# NC30-32: Best blushes for different make-up looks



## janwa09 (Sep 7, 2007)

Whenever I put on make-up, I am often confused as to what blush color I need to put to match a specific look...for daytime look what's the best blush? For smokey eyes, what are the best colors (e.g. peach, pink, coral, etc) to match?. etc...The only blush I have from MAC is margin, and more recently Northern Light MSF which I use as blush as well...any other colors you can recommend for my skintone?  And for what look will those blushes go well with?


----------



## anita22 (Sep 8, 2007)

I'm NC30 too. I think for a natural look, corals and peaches are the best match for olive skin (try a matte finish blush for the most natural look, such as Peaches or Pinch O'Peach - Peachykeen is also a nice one if you do want a little bit of shimmer). Alternatively, Blushbaby is a good matte neutral pink that will pretty much go with anything, day or night.

For other occasions, it depends on what other colours you are matching with... I think with cool grey and navy shadows you can't go wrong with a cool pink blush - try Dame or Mocha. I usually match greens/olives with warm bronze or gold tones - try Trace Gold layered over some bronzer (I have the MAC one in shade "Bronze"). Brown shadow looks nice with Fleur Power blush (warm coral pink), but as it's a neutral colour you can pretty much pair it with anything. If in serious doubt, keep warm colours with warm, and cool with cool, and keep cheeks and lips in the same colour family... But having said that there's no rules and you'll find what works for you eventually 

HTH!


----------



## trojanpopcorn (Sep 8, 2007)

OMG I totally struggle with this too!!!


----------



## StArCaNdY (Sep 21, 2007)

I'm NC35.. MAC Plum Foolery and Nars Torrid blush both look great too


----------



## pahblov (Sep 21, 2007)

I use Fleurry blush with almost everything. If I have a more neutral eye look, I'll put a bit more on, and if I have a dramatic smokey, or a really colourful look, I'll only put on a little bit.


----------



## L0VELY (Sep 21, 2007)

I'm an NC30 as well, and I like Springsheen and Blushbaby


----------



## me_jelly (Sep 21, 2007)

For your skintone I would recommend the following (one rec for each color family):

Blushbaby (VERY versatile healthy flush, it's a subtle neutral pink that's pretty much foolproof - great with more heavy eyes or just a day look - I use this a lot when I want a more neutral cheek esp with dark smokeys)

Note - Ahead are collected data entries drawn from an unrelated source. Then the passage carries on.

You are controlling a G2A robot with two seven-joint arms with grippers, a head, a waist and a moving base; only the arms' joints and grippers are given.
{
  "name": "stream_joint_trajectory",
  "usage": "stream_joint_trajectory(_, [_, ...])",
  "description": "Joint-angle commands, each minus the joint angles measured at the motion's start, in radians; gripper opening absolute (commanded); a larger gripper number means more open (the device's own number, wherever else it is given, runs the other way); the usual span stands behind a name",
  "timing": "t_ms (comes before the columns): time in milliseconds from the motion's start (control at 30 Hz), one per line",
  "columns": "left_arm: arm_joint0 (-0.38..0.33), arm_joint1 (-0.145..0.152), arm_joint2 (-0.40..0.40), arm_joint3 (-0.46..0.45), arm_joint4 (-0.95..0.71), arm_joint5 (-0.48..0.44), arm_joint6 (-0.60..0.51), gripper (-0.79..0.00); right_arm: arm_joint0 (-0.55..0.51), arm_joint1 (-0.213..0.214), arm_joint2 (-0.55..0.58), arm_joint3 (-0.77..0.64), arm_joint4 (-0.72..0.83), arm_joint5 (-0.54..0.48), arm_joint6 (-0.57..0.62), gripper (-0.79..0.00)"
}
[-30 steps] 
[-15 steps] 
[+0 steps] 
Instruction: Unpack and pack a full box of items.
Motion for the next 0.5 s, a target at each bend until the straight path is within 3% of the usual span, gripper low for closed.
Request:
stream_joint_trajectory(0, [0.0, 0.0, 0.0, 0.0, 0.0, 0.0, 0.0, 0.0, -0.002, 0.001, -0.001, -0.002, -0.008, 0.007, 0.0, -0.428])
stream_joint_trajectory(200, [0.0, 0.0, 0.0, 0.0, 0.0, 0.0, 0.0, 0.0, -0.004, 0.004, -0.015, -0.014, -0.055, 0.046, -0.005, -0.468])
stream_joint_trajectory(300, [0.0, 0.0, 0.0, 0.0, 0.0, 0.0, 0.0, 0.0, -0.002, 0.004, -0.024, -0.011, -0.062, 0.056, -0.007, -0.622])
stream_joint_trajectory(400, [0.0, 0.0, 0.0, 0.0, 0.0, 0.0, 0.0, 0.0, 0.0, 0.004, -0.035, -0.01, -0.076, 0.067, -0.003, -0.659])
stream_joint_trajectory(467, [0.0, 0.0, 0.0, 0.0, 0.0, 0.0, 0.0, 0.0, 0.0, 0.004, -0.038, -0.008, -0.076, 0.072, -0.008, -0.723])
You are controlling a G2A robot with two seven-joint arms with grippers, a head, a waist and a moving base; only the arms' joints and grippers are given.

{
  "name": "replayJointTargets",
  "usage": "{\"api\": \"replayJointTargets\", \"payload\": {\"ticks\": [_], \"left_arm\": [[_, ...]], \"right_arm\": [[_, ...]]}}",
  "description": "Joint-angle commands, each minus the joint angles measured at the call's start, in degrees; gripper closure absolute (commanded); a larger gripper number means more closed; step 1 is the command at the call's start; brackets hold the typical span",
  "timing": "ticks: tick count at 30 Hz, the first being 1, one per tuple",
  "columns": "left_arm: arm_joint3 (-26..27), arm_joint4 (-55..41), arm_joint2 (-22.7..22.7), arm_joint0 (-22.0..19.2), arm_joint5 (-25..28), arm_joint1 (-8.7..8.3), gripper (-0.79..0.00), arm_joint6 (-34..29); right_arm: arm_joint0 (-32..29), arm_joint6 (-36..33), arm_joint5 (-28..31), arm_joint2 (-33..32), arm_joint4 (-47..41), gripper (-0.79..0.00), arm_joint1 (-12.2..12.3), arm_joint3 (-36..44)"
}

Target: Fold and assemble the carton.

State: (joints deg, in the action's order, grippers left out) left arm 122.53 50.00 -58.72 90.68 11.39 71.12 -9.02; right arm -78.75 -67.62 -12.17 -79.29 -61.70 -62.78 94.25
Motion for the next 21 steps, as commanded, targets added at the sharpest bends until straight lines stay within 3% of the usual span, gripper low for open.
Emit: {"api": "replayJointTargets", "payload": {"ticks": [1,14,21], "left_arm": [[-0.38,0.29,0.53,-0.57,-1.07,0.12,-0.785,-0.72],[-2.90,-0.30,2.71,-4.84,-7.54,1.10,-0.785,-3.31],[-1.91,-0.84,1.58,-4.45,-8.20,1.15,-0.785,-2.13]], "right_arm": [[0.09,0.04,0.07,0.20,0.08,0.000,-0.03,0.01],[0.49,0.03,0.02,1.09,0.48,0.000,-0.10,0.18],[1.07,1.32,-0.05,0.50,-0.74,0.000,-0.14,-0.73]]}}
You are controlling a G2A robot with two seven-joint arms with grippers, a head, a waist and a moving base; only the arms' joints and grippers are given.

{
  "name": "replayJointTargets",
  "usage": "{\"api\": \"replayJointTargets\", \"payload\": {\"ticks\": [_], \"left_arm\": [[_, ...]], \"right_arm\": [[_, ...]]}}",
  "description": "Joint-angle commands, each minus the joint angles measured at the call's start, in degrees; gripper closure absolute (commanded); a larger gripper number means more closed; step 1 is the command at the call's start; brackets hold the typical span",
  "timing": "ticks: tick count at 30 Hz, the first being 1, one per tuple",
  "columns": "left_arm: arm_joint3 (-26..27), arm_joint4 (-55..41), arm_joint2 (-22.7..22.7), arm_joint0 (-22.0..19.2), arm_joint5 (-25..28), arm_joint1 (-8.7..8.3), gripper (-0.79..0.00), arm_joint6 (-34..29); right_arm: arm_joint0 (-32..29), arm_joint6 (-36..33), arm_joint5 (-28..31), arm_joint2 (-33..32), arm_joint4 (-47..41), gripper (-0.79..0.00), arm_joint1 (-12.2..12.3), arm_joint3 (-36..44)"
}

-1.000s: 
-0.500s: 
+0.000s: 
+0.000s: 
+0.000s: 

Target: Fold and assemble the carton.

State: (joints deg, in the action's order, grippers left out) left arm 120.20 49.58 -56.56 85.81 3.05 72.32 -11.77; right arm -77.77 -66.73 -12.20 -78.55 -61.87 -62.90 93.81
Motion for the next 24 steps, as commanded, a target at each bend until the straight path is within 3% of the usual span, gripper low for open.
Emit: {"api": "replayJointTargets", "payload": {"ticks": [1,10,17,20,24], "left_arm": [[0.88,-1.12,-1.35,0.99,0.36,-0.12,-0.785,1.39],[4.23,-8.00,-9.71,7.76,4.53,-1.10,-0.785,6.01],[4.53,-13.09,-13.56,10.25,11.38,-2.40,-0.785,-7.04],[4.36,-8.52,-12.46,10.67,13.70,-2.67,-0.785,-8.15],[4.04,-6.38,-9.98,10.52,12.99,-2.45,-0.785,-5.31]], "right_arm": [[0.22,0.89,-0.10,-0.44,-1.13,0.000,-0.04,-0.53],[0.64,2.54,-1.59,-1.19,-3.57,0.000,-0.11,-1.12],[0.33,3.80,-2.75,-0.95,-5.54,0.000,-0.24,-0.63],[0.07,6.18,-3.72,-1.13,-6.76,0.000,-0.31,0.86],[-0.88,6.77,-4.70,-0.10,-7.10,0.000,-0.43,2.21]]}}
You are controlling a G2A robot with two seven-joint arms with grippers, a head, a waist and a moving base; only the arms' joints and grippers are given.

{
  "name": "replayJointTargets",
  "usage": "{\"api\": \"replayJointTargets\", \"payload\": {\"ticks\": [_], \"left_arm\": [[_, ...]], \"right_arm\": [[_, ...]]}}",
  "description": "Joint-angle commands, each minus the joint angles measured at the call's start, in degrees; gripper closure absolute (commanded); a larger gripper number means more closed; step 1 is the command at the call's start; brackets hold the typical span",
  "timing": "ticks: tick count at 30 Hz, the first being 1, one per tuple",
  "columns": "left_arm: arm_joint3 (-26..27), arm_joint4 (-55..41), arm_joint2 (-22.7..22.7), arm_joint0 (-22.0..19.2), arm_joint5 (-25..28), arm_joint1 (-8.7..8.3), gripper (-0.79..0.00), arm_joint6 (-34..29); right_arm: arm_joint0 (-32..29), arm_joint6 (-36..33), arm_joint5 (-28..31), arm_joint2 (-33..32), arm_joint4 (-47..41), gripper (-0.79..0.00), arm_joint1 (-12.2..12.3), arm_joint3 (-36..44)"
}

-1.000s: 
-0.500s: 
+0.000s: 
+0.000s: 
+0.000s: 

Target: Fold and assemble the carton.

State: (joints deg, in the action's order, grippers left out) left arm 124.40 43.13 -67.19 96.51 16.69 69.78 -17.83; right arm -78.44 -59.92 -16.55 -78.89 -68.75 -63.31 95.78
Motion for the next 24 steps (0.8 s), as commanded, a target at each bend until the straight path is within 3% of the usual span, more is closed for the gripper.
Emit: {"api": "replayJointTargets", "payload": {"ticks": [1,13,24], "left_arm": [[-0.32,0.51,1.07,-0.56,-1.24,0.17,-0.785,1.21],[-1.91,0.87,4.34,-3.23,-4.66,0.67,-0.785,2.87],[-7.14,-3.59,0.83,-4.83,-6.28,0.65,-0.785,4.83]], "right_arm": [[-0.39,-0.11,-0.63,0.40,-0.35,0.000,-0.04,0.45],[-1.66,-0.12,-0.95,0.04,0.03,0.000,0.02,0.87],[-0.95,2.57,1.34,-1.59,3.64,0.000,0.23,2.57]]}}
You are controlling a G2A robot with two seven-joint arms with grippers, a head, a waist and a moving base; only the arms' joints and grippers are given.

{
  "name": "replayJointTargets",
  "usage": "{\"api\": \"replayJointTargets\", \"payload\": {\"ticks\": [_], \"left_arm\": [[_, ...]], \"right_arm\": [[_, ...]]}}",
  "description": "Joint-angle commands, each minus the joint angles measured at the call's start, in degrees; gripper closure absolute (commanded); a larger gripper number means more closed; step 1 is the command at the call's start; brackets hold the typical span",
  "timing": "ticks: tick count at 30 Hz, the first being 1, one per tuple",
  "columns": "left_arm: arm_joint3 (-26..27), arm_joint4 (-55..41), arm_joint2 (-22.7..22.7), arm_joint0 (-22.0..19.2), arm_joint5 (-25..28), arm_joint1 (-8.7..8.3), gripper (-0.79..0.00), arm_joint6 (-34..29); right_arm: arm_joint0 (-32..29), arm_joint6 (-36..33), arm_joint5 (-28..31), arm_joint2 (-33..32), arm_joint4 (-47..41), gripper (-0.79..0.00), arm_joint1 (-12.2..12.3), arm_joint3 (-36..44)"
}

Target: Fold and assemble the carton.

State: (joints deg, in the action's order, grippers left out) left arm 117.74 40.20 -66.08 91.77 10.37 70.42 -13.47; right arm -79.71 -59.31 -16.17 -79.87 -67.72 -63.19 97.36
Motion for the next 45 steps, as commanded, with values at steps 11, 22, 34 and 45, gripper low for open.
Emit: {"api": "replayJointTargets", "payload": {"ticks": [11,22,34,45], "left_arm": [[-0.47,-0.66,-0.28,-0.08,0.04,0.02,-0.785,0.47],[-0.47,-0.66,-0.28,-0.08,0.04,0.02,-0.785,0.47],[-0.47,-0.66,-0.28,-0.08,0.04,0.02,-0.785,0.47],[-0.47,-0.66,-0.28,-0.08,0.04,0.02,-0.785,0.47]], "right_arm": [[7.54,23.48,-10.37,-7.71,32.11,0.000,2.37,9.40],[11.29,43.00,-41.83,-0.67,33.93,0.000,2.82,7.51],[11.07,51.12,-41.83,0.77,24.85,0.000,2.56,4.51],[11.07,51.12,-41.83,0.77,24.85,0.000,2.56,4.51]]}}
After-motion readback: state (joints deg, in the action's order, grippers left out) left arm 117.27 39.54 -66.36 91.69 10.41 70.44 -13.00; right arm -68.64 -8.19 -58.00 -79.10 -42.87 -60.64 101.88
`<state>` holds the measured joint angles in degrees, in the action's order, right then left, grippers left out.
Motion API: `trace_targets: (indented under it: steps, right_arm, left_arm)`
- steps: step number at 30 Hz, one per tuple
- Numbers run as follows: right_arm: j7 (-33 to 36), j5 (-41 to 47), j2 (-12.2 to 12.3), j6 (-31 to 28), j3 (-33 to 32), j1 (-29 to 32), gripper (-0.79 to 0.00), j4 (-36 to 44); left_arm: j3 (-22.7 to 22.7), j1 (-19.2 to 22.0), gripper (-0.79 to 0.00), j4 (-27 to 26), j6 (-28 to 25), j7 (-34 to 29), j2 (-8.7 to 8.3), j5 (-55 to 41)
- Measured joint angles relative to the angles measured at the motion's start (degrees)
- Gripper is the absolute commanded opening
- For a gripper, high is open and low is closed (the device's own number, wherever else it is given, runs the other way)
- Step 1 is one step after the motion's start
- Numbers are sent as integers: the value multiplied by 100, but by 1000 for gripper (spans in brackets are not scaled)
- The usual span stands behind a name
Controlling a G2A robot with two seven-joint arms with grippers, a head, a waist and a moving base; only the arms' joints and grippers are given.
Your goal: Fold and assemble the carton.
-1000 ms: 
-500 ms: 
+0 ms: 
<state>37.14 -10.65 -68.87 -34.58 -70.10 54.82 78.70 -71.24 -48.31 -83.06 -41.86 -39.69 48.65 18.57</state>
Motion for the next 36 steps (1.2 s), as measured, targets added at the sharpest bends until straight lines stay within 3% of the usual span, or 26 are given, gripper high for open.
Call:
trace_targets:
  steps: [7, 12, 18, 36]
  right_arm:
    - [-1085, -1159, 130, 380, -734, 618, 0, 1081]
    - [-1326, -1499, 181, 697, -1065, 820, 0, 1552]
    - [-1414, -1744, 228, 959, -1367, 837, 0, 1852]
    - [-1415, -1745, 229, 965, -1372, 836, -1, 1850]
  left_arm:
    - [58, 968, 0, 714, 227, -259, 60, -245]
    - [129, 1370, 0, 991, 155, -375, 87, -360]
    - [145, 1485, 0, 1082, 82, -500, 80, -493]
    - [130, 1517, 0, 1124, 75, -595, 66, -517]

Dame (this is a cute, more cool-toned pink blush - it gives a very innocent/cute glow to your cheeks, great for everyday)

Gingerly (VERY versatile again, it really gives you a healthy glow - it's a subtle bronzy peach (doesn't make you look dirty!) that's great for everday looks, with warm-toned shadows or smokey eyes)

Melba (great matte coral color, great for someone of your color - is quite pigmented, but can definitely be applied with a light hand with you want just a hint of color)

Breath of plum (really great rosy-plum color, great for evening, especially to add a pop of subtle color for red lip nights)

Note that all the colors I recommended are without any shimmer (partly because I'm really oily, but also because I think matte colors give me more of a natural flush).

With regards to what colors to pair with the rest of your look...I usually use bronzy/peach/coral blushes with warm-toned shadows, pink blushes with more cool-toned shadows, usually more neutral bronzy/plummy blushes for red lips/neutral eyes...but there's no set rules, play and experiment until you find the perfect combo =)


----------



## Bootyliciousx (Sep 22, 2007)

Mac dollymix


----------



## blindpassion (Sep 22, 2007)

Quote:

   Originally Posted by *me_jelly* 

 
_Dame (this is a cute, more cool-toned pink blush - it gives a very innocent/cute glow to your cheeks, great for everyday)_

 
Totally agree with this, Dame is my favourite blush right now. Really cute pink color. Can't get enough of it!


----------